Categories
Fitur

Memiliki Sertifikat, Dik Doank Bingung Kandank Jurank Doank Diklaim Ahli Waris

Suara. com – Presenter Dik Doank merasa bingung sekolah alamnya, Kadank Jurank Doank diklaim sebagai milik ahli waris bertanda Madi Kenin. Pasalnya, sejak 1986 tanah itu diketahui sudah dibeli oleh Pembangunan Jaya.

Bahana. com – Presenter Dik Doank merasa bingung madrasah alamnya, Kadank Jurank Doank diklaim sebagai milik ahli waris bernama Madi Kenin. Pasalnya, sejak 1986 tanah itu diketahui sudah dibeli oleh Pembangunan Jaya.

“Ya sejak beta tinggal tahun 1986, memang di situ sudah tidak ada lagi tanah-tanah warga. Karena Pembangunan Jaya sudah membeli semuanya, ” sebutan Dik Doank di Pengadilan Jati Tangerang, Rabu (4/11/2020).

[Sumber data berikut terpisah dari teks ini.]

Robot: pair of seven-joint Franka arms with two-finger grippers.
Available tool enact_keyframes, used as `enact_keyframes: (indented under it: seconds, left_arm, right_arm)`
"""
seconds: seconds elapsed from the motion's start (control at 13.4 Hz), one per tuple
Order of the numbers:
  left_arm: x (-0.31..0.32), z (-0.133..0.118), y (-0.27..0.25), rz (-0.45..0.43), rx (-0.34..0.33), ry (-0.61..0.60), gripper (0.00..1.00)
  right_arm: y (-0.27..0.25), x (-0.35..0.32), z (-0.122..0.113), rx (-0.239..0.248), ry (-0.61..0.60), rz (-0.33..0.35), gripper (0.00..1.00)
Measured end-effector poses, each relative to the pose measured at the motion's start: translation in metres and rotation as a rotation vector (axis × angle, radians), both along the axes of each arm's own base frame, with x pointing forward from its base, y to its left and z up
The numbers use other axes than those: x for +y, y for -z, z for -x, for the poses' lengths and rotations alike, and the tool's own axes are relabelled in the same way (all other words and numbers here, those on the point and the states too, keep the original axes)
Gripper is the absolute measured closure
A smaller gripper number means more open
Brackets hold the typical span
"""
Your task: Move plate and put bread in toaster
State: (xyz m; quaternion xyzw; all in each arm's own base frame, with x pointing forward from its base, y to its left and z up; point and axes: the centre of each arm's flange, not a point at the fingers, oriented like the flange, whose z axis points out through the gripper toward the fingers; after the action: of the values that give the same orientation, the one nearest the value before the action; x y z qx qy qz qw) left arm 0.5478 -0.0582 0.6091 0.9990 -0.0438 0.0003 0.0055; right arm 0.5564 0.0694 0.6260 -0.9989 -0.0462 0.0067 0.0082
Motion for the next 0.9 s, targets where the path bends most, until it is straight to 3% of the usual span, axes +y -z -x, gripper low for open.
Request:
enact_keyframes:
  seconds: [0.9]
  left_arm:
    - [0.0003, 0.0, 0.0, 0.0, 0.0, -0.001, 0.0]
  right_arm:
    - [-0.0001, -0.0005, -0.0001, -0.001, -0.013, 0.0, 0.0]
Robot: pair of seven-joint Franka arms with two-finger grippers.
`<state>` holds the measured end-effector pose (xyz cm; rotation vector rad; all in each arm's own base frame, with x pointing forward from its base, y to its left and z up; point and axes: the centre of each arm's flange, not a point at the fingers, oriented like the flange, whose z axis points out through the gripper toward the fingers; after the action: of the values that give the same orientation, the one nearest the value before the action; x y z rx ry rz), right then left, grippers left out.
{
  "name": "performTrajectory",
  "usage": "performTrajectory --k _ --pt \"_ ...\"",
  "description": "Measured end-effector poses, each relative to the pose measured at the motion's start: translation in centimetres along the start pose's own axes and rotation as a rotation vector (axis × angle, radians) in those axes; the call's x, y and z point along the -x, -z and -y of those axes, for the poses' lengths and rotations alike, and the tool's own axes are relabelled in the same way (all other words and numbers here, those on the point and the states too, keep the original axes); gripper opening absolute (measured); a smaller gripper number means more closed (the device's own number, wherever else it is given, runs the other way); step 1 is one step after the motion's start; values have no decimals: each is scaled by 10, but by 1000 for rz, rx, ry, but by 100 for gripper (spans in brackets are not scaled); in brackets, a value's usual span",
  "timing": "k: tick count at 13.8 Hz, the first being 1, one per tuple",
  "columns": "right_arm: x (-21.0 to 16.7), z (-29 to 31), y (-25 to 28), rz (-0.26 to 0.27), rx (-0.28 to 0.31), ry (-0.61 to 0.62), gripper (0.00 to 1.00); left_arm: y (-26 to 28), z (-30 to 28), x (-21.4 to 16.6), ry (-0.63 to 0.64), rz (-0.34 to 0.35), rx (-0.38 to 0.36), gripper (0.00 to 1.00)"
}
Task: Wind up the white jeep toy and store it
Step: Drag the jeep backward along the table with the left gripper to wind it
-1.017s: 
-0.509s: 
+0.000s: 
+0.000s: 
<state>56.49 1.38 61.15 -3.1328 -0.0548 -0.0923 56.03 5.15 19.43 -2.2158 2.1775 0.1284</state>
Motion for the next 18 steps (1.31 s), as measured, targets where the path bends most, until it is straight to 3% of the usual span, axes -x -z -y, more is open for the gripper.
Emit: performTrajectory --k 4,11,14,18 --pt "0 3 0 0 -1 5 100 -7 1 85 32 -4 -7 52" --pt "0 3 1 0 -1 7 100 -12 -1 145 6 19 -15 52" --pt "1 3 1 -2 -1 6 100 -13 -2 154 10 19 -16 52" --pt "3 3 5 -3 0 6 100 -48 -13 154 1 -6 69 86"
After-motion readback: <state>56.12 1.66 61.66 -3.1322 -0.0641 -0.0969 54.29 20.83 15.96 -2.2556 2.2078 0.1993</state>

Pemilik nama asli Raden Rizki Mulyawan Kertanegara Hayang Denada Kusuma ini juga tak pernah mendapat informasi bahwa tanah seluas 2. 540 meter persegi itu dikelola orang lain.

Salah satu kegiatan di Kandank Jurank Doank, milik Dik Doank. [Instagram]

“Saya juga tidak pernah melihat lagi orang-orang setempat mengelola tempat itu. Semua orang tahu tersebut, semua warga yang di situ pasti paham, ” ungkapnya.

Baca Juga: Sidang Mediasi Buntu, Kasus Perkara Tanah Dik Doank Dilanjutkan

Membingungkannya lagi, dia memiliki surat-surat kepemilikan tanah lengkap. Tetapi masih saja ada orang yang mengklaim sebagai ahli waris bahkan menggugat ke pengadilan.

“Karena sekarang bukan hanya kami yang mewakafkan masjid, mewakafkan sekolah, ketika ada Pembangunan Jaya. Sementra kan kami tidak mencuri. Negeri itu kan tidak bisa dicuri, ada suratnya, ada lurah, ” terangnya.

Ditambahkannya, tanah itu juga tidak dipatok atau menutupi jalan. Dik Doank justru mewakafkan tahan itu untuk kepentingan warga sekitar.

“Terus itu bakal wakaf kemaslatan, buat pendidikan. Kita ini nggak mager juga, nggak ada patok juga. Ini tidak buat saya saja pribadi, tapi untuk seluruh orang-orang yang memiliki tanah, ” tuturnya.

Masalah ini telah didaftarkan pihak penggugat, ahli waris Madi Kenin ke Pengadilan Negeri Tangerang. Mereka menuntut agar Dik Doank membayar tanah seluas 2. 540 meter persegi.

Baca Juga: Tora Sudiro dan Mieke Amalia Rangkai Kebo, Kiwil Nikah Lagi

Tatkala itu, sidang mediasi yang berjalan tadi siang tidak menemukan titik temu. Madi Kenin yang mengaku darah daging tetap meminta uang Rp 5, 5 miliar atas negeri.